Unfair Trade Marc Sidwell. Adam Smith Institute  2008- link

"Economic development throughfree market reform actively favours the poor. Because free markets reduce prices while improving quality, they serve the interests of the poor consumer. Poor nations that open their markets and pursue economic development grow at much faster rates than developed economies, for the latter have already introduced the changes that make the most difference – explaining how Hong Kong could overtake the UK economically despite our head start. Moreover, within nations, economic growth improves life for the poor at least as much as the rest of the population, if not more so the long-term objective of the Fair Trade movement seems to be to create a broad-based constituency with which to achieve radical restrictions on free trade... Rather than emphasising individual consumer choices, the pattern of Fairtrade growth is increasingly corporatist, concentrating on persuading large organizations to declare themselves Fairtrade: Fairtrade schools, towns, and even potentially nations in Scotland and Wales. Choice is steadily removed from the consumer, either because a decision to source only Fairtrade products has been taken on their behalf.."



Absolution in Your Cup - Reason 2006 - link


"Yet given its size, Starbucks likely has done far more than the Fair Trade movement to improve the lot of coffee growers in the 25 countries from which it purchases coffee. Starbucks buys 2.2 percent of the world's coffee production, and its infamous growth fuels demand for high-priced specialty coffees. In 2004 it bought that coffee at an average price of $1.20 a pound, slightly below the $1.26 Fair Trade pays but more than twice the average price for beans on the global commodity market."







Should we boycott or ban products made by sweatshops?




From the New York Times:  Where Sweatshops Are a Dream  by Nicholas D. Kristof January 14,2009

"I often hear the argument: Labor standards can improve wages and working conditions, without greatly affecting the eventual retail cost of goods. That’s true. But labor standards and “living wages” have a larger impact on production costs that companies are always trying to pare. The result is to push companies to operate more capital intensive factories in better-off nations like Malaysia, rather than labor-intensive factories in poorer countries like Ghana or Cambodia.
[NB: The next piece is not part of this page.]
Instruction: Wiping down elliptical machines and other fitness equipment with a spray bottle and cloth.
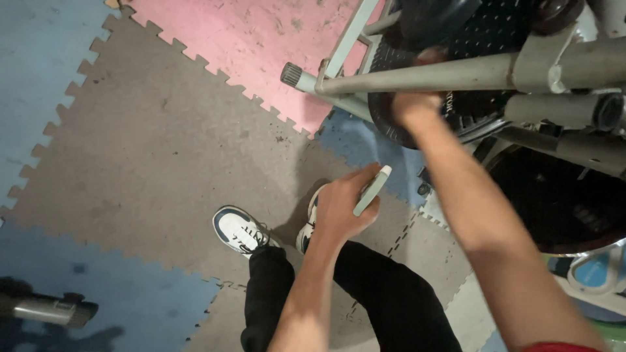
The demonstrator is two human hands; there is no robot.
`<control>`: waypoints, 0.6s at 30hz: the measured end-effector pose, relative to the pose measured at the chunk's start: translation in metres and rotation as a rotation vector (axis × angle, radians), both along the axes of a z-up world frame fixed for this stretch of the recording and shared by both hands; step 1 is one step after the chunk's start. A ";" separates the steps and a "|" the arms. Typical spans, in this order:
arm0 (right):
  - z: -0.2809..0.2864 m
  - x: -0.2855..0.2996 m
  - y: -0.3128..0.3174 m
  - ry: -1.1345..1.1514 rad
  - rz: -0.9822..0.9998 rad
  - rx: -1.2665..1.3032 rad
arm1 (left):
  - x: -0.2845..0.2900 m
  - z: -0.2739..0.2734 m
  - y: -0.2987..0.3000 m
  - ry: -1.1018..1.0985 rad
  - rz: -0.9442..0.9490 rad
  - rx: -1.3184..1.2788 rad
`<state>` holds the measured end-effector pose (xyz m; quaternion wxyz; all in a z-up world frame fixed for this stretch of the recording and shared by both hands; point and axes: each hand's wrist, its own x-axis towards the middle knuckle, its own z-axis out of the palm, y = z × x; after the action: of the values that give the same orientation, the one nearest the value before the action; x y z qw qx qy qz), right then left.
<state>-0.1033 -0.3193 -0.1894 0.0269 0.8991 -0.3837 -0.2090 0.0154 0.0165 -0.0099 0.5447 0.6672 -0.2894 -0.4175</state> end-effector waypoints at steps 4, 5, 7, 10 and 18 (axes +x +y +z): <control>0.021 0.016 0.104 0.526 0.126 -0.008 | 0.001 -0.009 0.004 0.006 -0.050 0.027; 0.036 0.014 0.125 0.594 0.133 0.119 | 0.004 -0.008 0.007 -0.001 -0.027 0.014; 0.062 0.006 0.141 0.663 0.137 0.242 | 0.007 -0.007 0.005 -0.006 -0.002 -0.003; 0.115 0.001 0.140 0.888 0.461 0.098 | 0.008 -0.008 0.006 -0.003 -0.007 -0.030; 0.156 -0.016 0.038 0.530 0.143 -0.128 | 0.000 -0.011 0.006 -0.023 0.022 -0.066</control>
<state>-0.1192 -0.2816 -0.0331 0.1976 0.8344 -0.3111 -0.4098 0.0159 0.0229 -0.0213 0.5675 0.6568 -0.3017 -0.3943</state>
Among people who work in development, many strongly believe (but few dare say very loudly) that one of the best hopes for the poorest countries would be to build their manufacturing industries. But global campaigns against sweatshops make that less likely.

Look, I know that Americans have a hard time accepting that sweatshops can help people. But take it from 13-year-old Neuo Chanthou, who earns a bit less than $1 a day scavenging in the dump. She’s wearing a “Playboy” shirt and hat that she found amid the filth, and she worries about her sister, who lost part of her hand when a garbage truck ran over her.

“It’s dirty, hot and smelly here,” she said wistfully. “A factory is better.”